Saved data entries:
*** Begin section ***

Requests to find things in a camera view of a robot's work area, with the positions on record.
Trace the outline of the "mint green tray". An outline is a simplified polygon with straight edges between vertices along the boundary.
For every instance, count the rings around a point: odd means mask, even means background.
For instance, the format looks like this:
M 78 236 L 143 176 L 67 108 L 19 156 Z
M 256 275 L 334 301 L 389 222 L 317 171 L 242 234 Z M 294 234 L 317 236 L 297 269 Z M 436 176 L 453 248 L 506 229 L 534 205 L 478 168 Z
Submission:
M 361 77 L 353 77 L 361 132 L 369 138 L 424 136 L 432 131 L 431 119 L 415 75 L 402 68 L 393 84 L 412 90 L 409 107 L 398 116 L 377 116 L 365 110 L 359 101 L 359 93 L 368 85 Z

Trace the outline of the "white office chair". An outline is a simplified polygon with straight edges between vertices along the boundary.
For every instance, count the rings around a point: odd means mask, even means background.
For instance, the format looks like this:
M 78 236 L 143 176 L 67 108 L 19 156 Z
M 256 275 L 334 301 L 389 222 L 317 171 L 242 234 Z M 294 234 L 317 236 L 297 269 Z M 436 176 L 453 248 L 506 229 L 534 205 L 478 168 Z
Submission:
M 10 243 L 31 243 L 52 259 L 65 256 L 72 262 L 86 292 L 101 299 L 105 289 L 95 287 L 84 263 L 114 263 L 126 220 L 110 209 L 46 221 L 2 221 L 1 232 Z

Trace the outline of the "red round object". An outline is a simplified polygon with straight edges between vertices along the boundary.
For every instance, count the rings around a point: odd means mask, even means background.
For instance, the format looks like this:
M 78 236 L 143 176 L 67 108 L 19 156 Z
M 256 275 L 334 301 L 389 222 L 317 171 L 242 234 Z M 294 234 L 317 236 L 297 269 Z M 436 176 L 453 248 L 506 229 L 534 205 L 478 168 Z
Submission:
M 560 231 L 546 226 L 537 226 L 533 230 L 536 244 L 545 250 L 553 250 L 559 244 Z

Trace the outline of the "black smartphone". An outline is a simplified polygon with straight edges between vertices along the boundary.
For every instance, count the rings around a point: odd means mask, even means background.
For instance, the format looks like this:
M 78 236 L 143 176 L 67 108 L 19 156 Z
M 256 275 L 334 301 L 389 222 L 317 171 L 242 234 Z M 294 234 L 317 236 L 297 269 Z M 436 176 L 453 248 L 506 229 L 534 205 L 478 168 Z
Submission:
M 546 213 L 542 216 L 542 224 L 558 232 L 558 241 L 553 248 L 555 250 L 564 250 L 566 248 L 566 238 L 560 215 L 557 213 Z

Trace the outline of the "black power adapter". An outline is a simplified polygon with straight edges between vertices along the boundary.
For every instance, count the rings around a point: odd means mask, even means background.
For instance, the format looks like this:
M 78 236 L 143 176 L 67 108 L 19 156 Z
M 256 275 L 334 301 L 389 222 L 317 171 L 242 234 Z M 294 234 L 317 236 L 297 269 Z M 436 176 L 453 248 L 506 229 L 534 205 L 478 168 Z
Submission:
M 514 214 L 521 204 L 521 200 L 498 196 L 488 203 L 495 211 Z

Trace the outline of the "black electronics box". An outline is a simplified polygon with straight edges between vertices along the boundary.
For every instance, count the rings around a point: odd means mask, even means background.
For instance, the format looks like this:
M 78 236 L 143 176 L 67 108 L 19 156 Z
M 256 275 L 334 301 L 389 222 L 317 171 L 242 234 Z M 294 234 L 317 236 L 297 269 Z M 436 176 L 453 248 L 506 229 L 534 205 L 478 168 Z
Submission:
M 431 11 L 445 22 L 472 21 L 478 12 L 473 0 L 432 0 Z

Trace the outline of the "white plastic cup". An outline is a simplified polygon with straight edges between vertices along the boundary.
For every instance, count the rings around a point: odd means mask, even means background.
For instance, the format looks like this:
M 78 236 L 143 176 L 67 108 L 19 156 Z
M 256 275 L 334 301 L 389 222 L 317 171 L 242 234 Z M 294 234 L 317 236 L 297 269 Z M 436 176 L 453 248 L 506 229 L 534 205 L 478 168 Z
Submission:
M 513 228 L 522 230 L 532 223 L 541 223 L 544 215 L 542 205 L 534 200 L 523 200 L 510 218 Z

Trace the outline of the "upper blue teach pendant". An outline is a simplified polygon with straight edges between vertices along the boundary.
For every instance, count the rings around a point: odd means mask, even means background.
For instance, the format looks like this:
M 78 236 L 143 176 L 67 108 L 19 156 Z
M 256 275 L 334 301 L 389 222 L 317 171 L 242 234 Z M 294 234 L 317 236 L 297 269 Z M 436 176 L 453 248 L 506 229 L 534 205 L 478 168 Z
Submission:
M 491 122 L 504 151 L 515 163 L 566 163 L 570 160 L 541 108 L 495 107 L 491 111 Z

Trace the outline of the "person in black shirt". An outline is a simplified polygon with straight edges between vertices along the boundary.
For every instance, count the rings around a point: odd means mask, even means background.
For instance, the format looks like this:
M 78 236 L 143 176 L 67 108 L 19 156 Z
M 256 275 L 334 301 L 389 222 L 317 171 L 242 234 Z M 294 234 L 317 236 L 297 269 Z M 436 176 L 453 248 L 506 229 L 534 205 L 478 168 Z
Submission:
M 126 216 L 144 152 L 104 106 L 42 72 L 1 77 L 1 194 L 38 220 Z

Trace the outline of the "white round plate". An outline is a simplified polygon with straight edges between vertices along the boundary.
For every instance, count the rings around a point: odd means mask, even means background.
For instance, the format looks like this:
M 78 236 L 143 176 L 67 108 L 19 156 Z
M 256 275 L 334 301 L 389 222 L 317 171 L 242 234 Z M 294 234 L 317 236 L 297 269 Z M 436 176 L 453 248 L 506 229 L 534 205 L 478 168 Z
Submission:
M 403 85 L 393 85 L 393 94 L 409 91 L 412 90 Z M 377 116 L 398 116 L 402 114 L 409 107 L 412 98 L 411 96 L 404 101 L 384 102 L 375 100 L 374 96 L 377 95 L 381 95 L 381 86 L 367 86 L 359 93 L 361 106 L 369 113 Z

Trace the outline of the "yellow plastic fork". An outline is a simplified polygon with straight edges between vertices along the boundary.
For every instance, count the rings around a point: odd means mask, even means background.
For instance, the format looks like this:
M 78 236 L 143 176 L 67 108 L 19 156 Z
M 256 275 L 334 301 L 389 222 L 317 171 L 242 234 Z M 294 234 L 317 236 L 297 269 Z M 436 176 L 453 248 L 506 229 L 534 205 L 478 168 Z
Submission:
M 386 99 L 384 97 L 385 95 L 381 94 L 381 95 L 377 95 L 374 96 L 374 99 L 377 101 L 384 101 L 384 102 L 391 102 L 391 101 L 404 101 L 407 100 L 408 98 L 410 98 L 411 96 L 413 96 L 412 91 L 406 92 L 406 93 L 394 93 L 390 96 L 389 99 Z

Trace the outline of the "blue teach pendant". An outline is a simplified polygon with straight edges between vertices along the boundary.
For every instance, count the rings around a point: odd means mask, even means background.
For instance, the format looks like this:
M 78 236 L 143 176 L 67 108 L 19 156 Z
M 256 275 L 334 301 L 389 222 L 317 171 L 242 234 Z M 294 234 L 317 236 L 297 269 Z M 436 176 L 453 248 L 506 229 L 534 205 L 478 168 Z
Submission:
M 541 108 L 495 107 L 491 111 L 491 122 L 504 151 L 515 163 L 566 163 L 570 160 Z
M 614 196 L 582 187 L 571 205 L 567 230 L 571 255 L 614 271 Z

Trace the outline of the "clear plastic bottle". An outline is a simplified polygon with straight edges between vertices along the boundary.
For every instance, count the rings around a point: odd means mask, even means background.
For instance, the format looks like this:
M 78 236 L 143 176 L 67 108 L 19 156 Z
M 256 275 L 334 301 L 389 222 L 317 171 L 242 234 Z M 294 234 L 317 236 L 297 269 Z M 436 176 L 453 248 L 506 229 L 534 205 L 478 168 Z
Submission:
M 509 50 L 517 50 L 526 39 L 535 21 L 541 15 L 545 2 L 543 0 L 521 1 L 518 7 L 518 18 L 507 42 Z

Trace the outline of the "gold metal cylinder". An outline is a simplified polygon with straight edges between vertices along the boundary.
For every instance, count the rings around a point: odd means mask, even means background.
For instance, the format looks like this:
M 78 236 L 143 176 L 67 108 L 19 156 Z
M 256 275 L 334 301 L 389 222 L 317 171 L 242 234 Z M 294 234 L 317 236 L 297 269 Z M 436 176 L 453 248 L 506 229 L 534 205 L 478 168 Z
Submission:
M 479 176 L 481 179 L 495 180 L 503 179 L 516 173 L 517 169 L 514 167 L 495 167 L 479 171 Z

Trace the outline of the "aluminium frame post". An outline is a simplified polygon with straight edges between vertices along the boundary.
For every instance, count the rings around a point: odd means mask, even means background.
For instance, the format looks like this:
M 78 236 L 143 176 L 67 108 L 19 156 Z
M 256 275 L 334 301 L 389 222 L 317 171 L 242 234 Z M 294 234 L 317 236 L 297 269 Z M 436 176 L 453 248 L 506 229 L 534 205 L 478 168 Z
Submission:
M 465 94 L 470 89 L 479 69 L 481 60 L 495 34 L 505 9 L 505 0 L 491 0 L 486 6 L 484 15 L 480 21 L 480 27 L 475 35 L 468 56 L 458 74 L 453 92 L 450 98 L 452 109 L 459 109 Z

*** End section ***

All lines above that hold the string "blue" should be copied.

Trace the outline of the "upper blue teach pendant". An outline is a simplified polygon with straight edges between vertices along the boundary.
Trace the outline of the "blue teach pendant". An outline is a simplified polygon with straight edges between vertices along the boundary.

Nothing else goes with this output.